_Your goal_
Please report how many lines of the data include the word "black", with the number as the entire reply.

(Collected data)
--- START ---

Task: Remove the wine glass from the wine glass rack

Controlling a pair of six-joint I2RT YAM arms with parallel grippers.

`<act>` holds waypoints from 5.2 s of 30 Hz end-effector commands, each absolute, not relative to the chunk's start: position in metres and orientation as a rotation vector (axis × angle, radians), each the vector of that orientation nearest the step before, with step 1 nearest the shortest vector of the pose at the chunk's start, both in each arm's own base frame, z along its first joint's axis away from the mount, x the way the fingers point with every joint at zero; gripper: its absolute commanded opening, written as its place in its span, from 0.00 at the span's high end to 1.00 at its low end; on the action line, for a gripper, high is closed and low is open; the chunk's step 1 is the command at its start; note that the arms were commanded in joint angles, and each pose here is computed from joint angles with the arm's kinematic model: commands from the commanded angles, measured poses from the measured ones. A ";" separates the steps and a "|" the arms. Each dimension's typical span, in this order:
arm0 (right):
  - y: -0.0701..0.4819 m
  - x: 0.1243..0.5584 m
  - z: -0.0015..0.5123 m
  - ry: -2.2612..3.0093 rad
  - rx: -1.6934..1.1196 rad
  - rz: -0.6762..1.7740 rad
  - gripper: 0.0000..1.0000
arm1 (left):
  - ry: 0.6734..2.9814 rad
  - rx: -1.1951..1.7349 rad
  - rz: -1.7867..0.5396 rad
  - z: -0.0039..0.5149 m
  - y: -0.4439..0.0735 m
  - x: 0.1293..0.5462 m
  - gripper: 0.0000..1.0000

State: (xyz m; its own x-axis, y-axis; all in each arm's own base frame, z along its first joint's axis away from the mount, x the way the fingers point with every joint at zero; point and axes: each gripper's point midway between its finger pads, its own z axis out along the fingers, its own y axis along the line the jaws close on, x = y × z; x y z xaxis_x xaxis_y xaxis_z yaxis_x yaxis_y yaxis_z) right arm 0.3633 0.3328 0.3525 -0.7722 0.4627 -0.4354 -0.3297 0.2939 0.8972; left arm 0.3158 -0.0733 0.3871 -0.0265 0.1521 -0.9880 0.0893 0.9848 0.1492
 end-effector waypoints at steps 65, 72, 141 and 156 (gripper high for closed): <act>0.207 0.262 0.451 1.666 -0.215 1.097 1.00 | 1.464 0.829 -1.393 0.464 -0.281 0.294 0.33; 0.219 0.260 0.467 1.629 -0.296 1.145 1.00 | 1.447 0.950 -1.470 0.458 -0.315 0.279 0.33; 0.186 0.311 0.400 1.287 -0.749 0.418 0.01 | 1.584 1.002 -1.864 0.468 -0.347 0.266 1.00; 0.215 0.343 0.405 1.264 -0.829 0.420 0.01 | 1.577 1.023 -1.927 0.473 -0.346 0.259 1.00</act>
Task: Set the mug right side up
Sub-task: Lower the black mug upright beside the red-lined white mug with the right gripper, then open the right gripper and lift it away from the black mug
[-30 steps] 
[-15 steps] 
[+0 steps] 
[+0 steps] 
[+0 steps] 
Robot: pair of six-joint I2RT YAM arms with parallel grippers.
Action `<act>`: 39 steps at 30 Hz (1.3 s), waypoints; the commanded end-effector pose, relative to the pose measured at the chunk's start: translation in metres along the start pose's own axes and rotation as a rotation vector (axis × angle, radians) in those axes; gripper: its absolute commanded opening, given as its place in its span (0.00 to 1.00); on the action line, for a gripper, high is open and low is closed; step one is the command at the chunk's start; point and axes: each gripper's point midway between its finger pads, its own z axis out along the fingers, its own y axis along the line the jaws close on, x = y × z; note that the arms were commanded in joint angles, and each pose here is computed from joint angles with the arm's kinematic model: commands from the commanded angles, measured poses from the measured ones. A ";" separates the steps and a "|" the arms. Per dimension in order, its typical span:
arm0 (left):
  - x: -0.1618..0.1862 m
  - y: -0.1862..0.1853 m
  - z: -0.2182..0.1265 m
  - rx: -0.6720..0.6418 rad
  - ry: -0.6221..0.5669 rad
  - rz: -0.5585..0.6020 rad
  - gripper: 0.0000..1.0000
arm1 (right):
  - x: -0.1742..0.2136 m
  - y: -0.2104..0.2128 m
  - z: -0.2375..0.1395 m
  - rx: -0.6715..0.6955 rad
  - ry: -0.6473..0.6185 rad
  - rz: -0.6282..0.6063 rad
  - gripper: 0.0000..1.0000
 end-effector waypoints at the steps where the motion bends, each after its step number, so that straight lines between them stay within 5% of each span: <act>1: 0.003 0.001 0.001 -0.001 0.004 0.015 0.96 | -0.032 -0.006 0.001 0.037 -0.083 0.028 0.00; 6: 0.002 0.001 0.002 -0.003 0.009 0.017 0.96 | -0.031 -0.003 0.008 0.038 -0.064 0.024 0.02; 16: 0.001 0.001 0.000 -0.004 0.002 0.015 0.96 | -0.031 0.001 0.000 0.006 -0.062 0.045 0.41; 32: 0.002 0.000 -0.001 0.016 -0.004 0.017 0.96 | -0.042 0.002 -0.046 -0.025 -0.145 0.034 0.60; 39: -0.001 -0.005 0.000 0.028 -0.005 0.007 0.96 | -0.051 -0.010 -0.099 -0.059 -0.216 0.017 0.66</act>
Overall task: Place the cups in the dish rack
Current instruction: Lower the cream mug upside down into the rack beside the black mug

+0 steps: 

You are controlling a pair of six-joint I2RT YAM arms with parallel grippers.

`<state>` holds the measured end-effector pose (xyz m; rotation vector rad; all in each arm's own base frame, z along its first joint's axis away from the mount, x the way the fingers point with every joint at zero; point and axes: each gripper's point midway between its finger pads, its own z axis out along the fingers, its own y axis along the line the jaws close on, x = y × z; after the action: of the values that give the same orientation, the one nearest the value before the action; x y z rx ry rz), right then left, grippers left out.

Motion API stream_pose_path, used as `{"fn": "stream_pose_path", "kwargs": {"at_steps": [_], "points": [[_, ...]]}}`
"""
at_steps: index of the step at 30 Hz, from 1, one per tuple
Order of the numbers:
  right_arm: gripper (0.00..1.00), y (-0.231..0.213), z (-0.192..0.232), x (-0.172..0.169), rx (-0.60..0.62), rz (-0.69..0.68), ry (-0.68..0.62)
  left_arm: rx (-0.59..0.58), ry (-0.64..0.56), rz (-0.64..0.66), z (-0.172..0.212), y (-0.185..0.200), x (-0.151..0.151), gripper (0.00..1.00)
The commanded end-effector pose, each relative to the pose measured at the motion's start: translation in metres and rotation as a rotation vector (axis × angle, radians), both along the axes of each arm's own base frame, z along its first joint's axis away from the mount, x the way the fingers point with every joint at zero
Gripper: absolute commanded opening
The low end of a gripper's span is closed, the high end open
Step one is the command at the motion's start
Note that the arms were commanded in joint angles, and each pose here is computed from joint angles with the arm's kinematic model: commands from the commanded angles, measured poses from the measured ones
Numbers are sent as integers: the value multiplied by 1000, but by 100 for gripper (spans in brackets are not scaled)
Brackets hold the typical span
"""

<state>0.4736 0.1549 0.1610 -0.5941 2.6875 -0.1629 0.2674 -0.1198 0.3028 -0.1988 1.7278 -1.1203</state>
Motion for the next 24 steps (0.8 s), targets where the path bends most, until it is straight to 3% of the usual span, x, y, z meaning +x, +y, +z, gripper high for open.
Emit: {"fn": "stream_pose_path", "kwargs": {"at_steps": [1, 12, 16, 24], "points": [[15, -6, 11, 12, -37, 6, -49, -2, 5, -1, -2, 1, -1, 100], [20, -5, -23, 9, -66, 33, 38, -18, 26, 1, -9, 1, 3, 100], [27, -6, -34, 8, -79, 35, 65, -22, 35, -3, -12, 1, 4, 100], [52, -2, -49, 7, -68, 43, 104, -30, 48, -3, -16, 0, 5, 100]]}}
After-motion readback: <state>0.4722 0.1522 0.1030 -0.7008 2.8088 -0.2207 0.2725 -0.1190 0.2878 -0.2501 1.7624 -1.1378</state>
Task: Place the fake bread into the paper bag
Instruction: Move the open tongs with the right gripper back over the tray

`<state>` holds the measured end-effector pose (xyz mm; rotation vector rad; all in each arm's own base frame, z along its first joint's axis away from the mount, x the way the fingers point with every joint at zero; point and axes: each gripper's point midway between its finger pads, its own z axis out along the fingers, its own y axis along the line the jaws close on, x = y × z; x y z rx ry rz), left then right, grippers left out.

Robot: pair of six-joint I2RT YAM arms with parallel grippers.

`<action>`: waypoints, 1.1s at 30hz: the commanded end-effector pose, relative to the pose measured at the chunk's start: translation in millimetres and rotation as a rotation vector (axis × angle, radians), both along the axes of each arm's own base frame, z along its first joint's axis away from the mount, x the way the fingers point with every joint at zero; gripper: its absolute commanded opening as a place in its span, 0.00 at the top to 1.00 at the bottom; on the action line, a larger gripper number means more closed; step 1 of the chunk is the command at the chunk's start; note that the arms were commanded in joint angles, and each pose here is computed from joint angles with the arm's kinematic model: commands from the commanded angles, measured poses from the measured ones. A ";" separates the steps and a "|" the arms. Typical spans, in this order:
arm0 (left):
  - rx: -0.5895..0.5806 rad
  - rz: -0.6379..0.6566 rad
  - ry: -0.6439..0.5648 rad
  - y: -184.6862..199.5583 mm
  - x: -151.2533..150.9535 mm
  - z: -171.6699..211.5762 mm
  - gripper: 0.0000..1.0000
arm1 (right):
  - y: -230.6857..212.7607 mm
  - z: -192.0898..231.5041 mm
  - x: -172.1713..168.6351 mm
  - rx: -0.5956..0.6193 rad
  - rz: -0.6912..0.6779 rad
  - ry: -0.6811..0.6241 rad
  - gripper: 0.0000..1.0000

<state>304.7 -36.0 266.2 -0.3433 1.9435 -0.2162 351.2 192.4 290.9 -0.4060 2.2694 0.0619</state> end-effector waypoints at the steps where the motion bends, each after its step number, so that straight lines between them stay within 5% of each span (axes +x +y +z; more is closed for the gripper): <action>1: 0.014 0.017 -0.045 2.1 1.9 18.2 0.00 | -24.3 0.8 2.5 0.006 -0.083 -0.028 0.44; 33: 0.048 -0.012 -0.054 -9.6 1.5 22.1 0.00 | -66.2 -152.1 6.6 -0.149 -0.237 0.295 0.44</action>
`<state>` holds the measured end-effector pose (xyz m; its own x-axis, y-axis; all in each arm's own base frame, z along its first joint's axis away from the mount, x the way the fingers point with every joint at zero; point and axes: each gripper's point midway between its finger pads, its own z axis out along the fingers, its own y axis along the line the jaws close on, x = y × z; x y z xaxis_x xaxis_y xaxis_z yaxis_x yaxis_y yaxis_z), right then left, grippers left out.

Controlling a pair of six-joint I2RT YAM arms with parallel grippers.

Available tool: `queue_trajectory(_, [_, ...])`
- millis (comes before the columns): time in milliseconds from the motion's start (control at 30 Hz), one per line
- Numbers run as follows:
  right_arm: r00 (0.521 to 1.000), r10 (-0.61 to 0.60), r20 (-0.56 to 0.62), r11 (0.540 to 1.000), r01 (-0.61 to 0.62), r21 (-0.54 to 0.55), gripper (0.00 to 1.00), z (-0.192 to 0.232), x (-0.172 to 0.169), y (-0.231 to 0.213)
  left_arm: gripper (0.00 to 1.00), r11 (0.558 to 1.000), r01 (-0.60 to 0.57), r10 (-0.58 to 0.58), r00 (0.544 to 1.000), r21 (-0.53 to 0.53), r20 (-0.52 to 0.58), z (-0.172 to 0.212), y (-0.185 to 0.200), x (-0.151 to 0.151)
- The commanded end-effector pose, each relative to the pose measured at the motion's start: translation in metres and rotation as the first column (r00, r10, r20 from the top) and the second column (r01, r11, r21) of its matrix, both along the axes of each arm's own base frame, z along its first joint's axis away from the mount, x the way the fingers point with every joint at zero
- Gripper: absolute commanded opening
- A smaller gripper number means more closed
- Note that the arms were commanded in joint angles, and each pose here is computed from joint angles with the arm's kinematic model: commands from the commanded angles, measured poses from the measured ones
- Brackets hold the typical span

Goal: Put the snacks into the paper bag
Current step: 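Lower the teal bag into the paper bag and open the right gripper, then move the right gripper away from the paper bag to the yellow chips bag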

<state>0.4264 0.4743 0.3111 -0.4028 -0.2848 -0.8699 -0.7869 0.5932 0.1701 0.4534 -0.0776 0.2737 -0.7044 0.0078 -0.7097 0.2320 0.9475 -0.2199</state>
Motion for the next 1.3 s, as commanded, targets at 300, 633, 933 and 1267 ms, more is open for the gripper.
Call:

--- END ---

_Result for this exercise_
2